◆ **Your objective**:
List the lines of this listing that hold the word "mount".
━━ Record set ━━
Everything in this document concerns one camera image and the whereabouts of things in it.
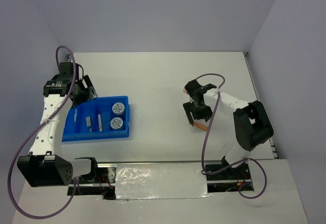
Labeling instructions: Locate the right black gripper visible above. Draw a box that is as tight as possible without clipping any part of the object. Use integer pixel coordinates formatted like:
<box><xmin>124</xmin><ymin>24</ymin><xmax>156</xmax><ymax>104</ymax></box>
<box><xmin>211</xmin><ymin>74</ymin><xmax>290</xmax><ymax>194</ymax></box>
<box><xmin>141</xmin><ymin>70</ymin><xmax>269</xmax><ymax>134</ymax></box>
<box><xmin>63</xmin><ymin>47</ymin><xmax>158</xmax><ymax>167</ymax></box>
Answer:
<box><xmin>183</xmin><ymin>100</ymin><xmax>214</xmax><ymax>125</ymax></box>

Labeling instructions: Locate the orange plastic clip case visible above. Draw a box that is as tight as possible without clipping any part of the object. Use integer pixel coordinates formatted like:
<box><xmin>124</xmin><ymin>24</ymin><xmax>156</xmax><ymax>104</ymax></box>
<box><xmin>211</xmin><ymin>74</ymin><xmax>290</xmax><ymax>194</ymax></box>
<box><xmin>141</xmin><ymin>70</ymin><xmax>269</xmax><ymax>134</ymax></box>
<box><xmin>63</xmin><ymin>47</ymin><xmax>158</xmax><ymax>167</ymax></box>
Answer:
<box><xmin>194</xmin><ymin>122</ymin><xmax>208</xmax><ymax>132</ymax></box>

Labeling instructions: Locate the blue plastic clip case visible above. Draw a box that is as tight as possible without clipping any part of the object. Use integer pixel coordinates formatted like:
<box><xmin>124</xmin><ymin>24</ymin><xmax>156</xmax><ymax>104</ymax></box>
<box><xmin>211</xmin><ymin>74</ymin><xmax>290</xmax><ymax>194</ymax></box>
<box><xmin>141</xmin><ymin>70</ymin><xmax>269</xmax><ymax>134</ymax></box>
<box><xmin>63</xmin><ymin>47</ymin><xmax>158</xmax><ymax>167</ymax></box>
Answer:
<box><xmin>73</xmin><ymin>108</ymin><xmax>78</xmax><ymax>123</ymax></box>

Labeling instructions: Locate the grey eraser block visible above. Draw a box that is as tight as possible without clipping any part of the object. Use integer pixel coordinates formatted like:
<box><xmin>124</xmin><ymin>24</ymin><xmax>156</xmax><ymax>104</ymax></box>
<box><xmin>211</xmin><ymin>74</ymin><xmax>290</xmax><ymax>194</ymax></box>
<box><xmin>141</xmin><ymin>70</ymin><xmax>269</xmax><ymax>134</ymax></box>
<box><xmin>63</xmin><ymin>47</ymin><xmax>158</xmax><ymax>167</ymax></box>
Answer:
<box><xmin>86</xmin><ymin>117</ymin><xmax>91</xmax><ymax>127</ymax></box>

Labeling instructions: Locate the blue round tape tin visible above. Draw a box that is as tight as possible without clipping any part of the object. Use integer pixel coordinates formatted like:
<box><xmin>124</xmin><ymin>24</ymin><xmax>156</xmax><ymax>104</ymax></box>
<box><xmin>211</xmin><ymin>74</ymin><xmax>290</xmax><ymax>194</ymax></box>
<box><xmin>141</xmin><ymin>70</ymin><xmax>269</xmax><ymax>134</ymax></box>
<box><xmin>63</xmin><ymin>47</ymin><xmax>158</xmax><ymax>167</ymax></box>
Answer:
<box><xmin>112</xmin><ymin>102</ymin><xmax>126</xmax><ymax>116</ymax></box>

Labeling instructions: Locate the blue white marker pen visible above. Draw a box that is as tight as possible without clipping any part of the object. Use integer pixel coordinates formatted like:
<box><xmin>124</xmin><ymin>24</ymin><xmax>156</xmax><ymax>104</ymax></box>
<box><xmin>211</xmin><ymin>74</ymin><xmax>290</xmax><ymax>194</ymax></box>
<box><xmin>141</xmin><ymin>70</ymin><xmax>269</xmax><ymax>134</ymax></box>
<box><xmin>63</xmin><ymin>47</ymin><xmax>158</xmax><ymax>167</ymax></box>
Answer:
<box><xmin>97</xmin><ymin>114</ymin><xmax>103</xmax><ymax>132</ymax></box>

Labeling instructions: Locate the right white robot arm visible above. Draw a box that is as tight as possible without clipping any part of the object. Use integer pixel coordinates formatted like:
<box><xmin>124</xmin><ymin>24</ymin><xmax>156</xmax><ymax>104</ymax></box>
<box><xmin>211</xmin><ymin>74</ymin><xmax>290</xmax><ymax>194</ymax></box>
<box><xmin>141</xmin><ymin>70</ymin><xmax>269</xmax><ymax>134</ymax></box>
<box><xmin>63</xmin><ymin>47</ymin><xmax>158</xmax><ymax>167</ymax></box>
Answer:
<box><xmin>183</xmin><ymin>79</ymin><xmax>274</xmax><ymax>179</ymax></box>

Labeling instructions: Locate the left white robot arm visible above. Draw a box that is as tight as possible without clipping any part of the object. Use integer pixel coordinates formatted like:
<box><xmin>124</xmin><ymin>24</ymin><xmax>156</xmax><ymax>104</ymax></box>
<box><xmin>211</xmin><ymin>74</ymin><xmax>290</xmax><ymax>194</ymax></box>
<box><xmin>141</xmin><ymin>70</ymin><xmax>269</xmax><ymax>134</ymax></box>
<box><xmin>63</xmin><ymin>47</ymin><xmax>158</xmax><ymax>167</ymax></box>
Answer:
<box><xmin>17</xmin><ymin>62</ymin><xmax>100</xmax><ymax>187</ymax></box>

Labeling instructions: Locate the blue plastic divided tray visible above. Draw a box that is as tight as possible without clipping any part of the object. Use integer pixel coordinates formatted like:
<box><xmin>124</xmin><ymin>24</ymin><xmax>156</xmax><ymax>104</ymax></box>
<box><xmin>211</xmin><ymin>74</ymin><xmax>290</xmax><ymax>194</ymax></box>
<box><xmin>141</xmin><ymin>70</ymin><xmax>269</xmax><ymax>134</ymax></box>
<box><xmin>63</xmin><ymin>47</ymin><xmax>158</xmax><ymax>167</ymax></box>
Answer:
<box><xmin>62</xmin><ymin>96</ymin><xmax>130</xmax><ymax>142</ymax></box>

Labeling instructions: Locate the silver foil sheet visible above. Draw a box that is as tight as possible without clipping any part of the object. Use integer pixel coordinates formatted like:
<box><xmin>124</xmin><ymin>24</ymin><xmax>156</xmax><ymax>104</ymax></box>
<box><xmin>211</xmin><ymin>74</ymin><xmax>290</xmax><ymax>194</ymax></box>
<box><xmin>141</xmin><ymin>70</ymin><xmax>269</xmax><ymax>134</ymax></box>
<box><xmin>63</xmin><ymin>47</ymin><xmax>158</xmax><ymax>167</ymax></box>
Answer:
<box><xmin>115</xmin><ymin>162</ymin><xmax>209</xmax><ymax>200</ymax></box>

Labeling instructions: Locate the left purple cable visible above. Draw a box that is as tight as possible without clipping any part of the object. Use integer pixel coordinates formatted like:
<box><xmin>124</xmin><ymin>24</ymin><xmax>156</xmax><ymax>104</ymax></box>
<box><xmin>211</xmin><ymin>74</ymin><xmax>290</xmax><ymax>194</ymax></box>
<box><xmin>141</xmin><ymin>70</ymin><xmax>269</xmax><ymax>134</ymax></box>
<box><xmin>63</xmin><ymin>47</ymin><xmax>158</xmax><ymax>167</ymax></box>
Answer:
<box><xmin>7</xmin><ymin>45</ymin><xmax>82</xmax><ymax>219</ymax></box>

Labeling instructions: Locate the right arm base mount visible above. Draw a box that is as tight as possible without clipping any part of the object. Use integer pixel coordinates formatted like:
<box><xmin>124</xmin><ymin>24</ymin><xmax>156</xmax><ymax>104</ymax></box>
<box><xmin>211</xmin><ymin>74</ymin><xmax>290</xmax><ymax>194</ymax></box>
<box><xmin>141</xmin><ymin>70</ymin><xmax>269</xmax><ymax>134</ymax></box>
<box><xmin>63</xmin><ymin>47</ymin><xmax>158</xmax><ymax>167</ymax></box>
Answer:
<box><xmin>201</xmin><ymin>163</ymin><xmax>255</xmax><ymax>193</ymax></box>

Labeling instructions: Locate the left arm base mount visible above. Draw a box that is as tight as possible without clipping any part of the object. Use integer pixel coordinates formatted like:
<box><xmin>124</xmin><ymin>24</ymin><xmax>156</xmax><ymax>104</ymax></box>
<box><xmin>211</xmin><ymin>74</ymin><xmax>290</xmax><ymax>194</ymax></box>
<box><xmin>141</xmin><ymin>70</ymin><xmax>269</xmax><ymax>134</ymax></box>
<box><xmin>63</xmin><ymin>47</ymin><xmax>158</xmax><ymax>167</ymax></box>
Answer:
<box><xmin>74</xmin><ymin>166</ymin><xmax>117</xmax><ymax>200</ymax></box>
━━━
◆ **Completed exercise**:
Labeling instructions: Locate the right arm base mount visible above. Draw a box that is as tight as possible without clipping any part of the object. Use integer pixel coordinates formatted like:
Labeling instructions: Locate the left arm base mount visible above. Draw a box that is as tight as possible without clipping any part of the object. Use integer pixel coordinates formatted like:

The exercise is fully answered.